» **YOUR GOAL**: Work through the records below and copy every line that includes "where".
= Beginning of Section =
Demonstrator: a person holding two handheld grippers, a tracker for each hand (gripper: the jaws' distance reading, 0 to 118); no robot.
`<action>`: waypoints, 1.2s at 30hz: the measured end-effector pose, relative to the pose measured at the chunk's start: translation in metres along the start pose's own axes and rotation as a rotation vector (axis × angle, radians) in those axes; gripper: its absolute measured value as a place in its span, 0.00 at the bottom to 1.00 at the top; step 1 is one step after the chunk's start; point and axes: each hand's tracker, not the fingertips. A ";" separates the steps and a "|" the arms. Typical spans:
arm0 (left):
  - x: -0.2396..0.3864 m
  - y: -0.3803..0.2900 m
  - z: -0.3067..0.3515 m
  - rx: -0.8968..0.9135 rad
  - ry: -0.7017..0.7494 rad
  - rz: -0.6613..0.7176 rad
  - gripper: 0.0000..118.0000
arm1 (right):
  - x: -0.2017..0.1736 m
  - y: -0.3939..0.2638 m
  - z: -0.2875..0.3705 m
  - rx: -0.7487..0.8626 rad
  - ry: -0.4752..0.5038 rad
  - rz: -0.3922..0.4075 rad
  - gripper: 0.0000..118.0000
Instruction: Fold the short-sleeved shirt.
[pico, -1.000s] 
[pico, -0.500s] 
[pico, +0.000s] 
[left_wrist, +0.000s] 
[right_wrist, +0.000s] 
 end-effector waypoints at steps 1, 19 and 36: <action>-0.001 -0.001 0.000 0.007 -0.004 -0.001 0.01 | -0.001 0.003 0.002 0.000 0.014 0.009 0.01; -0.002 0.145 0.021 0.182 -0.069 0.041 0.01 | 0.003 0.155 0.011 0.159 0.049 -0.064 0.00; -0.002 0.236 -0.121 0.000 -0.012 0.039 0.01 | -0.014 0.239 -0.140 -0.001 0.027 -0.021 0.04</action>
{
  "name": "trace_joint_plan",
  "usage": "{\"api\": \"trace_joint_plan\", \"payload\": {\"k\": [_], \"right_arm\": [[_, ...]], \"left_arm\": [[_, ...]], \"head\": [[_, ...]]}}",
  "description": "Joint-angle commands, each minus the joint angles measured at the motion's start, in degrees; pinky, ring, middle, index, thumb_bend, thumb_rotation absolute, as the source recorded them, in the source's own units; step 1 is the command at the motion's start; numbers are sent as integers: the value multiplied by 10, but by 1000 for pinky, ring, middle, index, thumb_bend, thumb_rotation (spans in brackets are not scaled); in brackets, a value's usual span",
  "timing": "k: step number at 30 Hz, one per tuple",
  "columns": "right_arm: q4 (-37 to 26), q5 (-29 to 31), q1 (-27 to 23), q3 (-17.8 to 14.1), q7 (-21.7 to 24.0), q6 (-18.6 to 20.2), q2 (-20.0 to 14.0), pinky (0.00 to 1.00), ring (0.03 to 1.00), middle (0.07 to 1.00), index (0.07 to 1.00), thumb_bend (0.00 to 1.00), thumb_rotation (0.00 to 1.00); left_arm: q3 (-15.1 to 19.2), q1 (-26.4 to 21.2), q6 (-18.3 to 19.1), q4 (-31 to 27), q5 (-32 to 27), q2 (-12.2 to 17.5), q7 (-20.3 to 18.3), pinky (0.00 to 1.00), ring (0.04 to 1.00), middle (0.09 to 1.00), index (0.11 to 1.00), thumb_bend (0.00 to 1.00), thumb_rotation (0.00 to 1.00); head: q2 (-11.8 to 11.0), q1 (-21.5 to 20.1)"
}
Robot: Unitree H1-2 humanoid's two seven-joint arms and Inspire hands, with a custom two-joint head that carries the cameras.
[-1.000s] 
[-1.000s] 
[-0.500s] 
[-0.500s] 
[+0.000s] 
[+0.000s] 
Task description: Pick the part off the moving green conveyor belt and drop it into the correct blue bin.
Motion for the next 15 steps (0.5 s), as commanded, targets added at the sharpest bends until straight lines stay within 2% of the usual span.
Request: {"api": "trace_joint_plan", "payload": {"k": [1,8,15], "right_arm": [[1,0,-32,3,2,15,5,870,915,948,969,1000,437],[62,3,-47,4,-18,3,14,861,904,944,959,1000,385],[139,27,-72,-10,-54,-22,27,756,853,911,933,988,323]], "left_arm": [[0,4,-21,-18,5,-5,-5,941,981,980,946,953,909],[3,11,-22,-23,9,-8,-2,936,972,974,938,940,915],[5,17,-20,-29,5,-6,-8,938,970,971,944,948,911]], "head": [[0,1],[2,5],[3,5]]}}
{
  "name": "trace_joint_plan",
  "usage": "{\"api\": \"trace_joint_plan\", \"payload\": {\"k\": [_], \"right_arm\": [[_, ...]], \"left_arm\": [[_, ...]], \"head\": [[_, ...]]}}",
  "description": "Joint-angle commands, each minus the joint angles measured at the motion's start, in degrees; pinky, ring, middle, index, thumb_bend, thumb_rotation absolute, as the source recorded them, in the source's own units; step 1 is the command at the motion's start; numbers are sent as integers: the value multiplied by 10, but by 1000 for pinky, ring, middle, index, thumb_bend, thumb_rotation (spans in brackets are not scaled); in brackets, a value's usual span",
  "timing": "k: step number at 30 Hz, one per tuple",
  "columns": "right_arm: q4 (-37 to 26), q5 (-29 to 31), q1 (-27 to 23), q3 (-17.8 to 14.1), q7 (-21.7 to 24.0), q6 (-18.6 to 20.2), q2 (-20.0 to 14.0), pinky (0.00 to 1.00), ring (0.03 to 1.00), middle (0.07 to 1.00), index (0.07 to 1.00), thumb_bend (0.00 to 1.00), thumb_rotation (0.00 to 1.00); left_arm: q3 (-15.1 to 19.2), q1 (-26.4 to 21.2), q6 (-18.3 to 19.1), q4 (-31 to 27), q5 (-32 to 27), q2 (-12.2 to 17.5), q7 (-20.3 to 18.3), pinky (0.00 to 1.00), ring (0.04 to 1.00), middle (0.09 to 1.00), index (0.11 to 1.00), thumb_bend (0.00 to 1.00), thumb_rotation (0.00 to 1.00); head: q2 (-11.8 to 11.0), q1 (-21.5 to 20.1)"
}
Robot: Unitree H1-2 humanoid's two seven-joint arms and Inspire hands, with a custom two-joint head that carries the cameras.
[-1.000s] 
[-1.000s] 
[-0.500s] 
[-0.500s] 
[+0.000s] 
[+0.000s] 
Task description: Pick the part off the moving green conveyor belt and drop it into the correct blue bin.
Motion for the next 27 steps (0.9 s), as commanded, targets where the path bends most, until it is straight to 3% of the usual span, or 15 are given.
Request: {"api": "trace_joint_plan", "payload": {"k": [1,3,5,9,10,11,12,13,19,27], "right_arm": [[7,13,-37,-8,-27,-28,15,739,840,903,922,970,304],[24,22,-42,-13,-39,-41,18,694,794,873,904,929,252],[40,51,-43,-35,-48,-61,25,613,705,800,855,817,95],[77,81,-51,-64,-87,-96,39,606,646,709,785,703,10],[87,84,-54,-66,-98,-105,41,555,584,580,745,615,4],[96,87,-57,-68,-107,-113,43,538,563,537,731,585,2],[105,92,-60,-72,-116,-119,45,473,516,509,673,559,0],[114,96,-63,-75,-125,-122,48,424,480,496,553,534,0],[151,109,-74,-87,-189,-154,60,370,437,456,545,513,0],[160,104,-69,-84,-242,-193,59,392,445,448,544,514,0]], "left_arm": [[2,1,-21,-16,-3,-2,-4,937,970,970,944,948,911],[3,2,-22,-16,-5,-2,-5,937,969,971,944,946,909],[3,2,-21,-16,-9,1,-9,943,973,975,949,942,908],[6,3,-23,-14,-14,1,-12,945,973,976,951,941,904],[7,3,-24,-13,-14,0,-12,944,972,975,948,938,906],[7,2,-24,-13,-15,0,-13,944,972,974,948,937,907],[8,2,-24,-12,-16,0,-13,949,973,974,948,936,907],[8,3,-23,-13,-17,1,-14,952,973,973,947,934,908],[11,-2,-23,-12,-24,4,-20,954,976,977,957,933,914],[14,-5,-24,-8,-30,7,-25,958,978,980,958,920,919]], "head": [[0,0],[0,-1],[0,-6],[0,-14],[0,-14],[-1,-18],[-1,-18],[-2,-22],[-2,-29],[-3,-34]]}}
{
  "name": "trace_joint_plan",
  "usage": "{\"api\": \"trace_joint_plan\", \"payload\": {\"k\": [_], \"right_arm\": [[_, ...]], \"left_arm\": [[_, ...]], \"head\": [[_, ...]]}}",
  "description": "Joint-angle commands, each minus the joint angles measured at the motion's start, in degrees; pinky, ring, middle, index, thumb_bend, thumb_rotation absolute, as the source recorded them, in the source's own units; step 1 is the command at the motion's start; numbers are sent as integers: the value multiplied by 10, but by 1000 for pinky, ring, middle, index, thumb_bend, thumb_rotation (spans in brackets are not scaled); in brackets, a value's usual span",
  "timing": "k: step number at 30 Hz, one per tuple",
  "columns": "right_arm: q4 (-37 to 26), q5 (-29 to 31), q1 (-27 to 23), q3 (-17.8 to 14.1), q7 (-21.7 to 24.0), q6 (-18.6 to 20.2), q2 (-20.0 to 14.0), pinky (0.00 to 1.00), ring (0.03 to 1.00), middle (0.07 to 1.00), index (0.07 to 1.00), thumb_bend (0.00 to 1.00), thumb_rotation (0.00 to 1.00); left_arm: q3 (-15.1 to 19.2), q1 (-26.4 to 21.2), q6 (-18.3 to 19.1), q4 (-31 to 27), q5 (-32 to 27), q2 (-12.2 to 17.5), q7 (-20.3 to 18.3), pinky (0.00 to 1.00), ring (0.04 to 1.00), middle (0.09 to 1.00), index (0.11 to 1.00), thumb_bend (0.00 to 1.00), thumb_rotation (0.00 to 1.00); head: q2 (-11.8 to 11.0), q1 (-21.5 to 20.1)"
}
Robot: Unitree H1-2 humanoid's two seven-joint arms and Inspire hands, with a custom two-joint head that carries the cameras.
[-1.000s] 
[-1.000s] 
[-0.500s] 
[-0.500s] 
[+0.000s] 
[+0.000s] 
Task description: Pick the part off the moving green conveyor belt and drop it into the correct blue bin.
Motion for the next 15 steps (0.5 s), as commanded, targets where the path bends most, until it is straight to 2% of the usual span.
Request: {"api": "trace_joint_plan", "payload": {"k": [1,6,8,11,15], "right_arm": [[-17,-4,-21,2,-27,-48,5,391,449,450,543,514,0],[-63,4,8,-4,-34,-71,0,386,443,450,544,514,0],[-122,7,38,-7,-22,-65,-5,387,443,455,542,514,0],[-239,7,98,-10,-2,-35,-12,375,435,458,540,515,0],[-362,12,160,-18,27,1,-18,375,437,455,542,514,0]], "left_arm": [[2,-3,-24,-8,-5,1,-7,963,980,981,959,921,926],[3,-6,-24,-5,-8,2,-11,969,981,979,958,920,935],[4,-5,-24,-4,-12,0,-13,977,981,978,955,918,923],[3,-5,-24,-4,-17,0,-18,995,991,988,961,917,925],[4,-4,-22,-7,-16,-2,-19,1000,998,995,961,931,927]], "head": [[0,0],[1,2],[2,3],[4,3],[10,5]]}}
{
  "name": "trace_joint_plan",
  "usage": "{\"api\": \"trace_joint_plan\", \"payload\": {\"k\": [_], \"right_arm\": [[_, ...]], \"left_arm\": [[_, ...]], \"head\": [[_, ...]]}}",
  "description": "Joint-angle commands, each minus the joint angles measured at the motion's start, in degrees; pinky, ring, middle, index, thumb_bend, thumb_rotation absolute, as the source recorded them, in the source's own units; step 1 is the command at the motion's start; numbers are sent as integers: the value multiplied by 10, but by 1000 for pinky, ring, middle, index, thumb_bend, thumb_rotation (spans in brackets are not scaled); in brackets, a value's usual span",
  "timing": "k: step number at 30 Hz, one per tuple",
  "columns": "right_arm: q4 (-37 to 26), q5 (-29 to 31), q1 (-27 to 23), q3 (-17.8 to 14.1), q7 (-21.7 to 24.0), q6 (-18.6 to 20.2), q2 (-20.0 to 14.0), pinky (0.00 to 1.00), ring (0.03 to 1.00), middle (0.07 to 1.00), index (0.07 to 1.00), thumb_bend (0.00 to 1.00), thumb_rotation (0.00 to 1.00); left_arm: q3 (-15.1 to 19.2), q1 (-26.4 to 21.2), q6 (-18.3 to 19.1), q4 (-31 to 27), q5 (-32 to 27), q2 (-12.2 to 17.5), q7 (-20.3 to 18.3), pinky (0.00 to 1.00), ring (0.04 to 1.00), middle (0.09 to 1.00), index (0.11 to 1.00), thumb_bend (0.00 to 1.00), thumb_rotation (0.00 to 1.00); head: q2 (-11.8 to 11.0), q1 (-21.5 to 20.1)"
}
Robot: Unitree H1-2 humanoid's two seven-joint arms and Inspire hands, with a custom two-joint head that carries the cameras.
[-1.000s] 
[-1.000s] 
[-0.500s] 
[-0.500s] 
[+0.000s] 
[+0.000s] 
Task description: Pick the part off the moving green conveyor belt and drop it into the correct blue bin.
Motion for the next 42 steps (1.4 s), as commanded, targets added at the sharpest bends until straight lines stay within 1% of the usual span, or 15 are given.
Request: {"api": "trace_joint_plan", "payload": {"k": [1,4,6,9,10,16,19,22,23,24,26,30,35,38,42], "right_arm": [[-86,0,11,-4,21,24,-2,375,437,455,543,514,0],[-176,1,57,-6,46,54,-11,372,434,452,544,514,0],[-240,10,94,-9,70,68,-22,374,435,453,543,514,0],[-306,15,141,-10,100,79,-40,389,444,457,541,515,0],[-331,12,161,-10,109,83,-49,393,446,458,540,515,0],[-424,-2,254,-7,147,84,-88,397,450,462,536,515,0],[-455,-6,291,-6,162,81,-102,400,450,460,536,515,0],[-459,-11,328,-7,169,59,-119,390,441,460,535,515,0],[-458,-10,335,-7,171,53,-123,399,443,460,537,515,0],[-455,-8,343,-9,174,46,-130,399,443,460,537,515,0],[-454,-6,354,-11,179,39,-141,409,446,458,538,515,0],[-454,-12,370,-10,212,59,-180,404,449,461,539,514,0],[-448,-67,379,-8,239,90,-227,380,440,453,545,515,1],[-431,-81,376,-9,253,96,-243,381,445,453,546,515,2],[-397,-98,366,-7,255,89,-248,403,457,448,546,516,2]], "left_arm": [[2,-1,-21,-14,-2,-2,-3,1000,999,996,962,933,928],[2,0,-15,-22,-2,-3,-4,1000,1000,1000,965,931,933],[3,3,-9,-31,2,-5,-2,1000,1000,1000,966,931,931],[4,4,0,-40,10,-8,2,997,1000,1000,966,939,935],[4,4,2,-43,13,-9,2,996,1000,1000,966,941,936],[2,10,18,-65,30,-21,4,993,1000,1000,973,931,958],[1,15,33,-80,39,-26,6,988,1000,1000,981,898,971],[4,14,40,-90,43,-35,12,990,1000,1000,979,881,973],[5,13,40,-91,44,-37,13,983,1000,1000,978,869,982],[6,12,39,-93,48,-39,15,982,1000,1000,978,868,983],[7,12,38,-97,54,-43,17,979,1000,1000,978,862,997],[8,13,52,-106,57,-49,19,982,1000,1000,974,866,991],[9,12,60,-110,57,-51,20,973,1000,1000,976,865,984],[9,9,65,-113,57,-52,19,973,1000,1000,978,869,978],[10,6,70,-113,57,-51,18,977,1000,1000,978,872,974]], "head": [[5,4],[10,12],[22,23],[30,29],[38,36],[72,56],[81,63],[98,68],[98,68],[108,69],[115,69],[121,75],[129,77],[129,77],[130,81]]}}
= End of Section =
» **WRITTEN ANSWER**:
Motion for the next 27 steps (0.9 s), as commanded, targets where the path bends most, until it is straight to 3% of the usual span, or 15 are given.
Motion for the next 15 steps (0.5 s), as commanded, targets where the path bends most, until it is straight to 2% of the usual span.

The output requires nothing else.